Act 10 hurt, all right. But it only applied to public-sector unions; private unions did not fall under its purview. Indeed, many of Wisconsin’s private-sector unions watched in horror as their public brethren fell under Mr. Walker’s scythe and breathed a sign of relief that they were exempt from his attentions.
They are exempt no longer: On Monday, Mr. Walker finally lopped the second head off the beast that had feasted on his state’s economy, and right-to-work will do to private unions what Act 10 did to public. True, the AFL-CIO has already filed a legal challenge to Wisconsin’s right-to-work law in Dane County Circuit Court. They will lose (both Indiana and Michigan’s right-to-work laws survived identical challenges).

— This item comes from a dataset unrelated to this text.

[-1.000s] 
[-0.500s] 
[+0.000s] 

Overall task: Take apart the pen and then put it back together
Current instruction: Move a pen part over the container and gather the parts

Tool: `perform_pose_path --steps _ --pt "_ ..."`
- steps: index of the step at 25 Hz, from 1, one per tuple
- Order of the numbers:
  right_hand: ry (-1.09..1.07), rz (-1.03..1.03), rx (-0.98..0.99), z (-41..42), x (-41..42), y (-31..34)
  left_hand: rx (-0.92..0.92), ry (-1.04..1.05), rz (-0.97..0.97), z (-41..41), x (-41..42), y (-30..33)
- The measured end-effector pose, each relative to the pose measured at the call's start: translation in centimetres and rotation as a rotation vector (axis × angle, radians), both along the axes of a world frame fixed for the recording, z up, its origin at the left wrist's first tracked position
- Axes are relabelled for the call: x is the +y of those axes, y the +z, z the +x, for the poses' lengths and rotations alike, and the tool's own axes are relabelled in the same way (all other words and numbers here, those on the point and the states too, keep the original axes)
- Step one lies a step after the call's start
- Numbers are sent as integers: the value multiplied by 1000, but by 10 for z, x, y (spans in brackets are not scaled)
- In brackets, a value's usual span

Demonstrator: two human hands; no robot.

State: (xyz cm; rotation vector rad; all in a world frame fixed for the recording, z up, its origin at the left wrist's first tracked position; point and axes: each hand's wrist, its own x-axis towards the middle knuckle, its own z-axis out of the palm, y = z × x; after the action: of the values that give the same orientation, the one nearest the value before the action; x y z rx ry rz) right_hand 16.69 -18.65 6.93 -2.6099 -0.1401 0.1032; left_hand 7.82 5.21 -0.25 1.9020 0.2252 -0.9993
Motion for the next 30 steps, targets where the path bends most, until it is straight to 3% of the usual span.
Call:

Unions have spent millions fighting Mr. Walker’s reforms. Their failure, and consequent membership plunge, means those unions will no longer have bursting treasuries with which to fund left-wing causes and politicians nationally.
Organized labor is the bank of the Democratic Party. Most Republicans fight the party. Mr. Walker closed the bank.
Mr. Walker governed red in a blue state. He busted the unions in a union state. He has created a template and provided many lessons, perhaps the most striking of which is this:
You don’t need to be president to lead nationally.
Matt Patterson is the executive director of the Center for Worker Freedom, a special project of Americans for Tax Reform.